The truth is, we can tolerate so much more than we even know! And yes, whilst situations that we find ourselves in may not be the best, you have to remember that pain and discomfort is temporary. This applies at the gym, with a difficult customer, when you’re having a bad day, when you’re stuck in traffic. Eventually it will be over. So what can you do? Not much, but try to make a mental note that this is one of those painful moments that just happens, brace yourself and try to see the funny side. Laughter will save you from a lot of pain. Travel Lesson #7 You’ll miss the things that you wanted to get away from

British weather is so ridiculous that it’s an ongoing, worldwide joke. It’s all in good humour, and we take it on the chin, but sometimes it just isn’t funny. One of the main reasons a lot of us book holidays is to escape our drizzly, grey weather and find the sun – (we know it’s out there somewhere). So we go in search of somewhere as close to the equator as we can and bask ourselves in those gorgeous rays of sunshine (smothered in spf30 of course!) That was what I wanted anyway, sunshine, blue sea, sand between my toes, eating al fresco without the worry of torrential rain wiping me out, being able to leave the house in the evenings without a jacket, waking up to sunshine, long evenings with bright sunsets – the lot!!So off I go on this adventure, and it was incredible. Not being tied down to a “job for life”, travelling here there and everywhere on a whim, no plan, just living in the moment. And the weather! I can’t express in words how great it is to see long, summery days and live everyday like it‘s an adventure. I have a sneaky feeling that’s actually how we’re supposed live.

Being in a routine is a bit like a never ending treadmill, and occasionally we need to shake it up a bit. It doesn’t have to be any drastic, but any change in routine will make a huge difference.
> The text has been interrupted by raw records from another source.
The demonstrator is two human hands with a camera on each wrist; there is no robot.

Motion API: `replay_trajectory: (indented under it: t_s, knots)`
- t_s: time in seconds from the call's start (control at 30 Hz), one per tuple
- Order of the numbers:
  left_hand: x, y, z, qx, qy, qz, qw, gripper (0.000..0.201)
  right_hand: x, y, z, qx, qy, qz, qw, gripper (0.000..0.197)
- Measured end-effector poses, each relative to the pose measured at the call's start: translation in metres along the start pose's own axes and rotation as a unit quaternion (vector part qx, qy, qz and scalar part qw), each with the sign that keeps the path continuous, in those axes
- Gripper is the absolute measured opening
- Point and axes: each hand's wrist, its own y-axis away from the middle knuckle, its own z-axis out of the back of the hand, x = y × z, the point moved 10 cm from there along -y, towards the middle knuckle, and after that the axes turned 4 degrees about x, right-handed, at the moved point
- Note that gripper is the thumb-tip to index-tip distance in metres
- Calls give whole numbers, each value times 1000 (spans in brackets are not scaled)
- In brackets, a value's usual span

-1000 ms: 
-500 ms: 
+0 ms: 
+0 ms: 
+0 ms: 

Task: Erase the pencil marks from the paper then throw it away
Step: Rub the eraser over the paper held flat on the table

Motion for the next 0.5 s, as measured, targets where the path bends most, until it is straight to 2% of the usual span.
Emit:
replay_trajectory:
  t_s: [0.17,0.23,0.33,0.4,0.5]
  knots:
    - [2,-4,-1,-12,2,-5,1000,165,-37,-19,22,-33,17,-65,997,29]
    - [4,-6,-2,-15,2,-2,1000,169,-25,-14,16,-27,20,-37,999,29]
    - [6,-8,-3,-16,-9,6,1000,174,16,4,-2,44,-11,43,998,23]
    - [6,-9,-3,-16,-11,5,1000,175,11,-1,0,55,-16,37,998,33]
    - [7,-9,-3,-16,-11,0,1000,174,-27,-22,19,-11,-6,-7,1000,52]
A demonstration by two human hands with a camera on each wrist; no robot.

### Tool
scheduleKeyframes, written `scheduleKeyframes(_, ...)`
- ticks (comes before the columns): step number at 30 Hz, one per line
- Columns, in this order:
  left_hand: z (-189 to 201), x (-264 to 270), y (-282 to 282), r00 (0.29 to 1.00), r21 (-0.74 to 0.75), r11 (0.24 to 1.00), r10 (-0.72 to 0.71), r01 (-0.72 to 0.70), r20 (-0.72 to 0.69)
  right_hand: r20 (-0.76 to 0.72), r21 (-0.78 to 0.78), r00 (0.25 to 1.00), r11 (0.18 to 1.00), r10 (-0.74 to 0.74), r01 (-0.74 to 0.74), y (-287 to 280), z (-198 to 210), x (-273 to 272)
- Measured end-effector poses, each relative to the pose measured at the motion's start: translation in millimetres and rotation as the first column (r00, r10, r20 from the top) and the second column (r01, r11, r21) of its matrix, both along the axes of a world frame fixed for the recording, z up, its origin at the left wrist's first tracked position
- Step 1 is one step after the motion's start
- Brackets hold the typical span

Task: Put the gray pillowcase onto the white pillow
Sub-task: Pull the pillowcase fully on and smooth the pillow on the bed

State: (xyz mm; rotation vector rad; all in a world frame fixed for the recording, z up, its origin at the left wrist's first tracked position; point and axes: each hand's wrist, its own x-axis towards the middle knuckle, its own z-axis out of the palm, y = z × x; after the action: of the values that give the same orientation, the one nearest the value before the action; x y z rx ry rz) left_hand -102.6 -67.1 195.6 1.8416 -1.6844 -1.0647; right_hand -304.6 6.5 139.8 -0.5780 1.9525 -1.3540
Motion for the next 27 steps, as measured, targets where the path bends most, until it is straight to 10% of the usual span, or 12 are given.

I regularly asked myself, if it was possible to live this life of adventure while I was out of my home country, why couldn’t I do it whilst I was back home? That really got me thinking. Especially when Christmas came around and I spent it on a beach with a huge group of new friends, turquoise waves crashing into the sand a few metres away, we even built a sandman to help us get in the spirit. As much as I loved and appreciated this experience, there were no comfy Christmas socks or pigs in blankets in sight; no big festive build up, no Christmas songs or wintery surroundings that made you crave a hot chocolate with whipped cream! It was kind of just like every other day of my adventure. I never thought in a million years that I would miss our terrible weather, but on that day I did. I missed a lot of things. And it reminded me that sometimes you need to take things away and change your routine to help you remember how much you loved what you already had.

It’s helped me understand that you don’t need to be abroad to live a life of adventure. We all create our own adventure, but somehow when we find ourselves in a routine, we forget that we’re the ones in control and it feels like life is dragging you along.

Get back behind the steering while of your life, put your seat-belt on, pick your lane and enjoy the ride.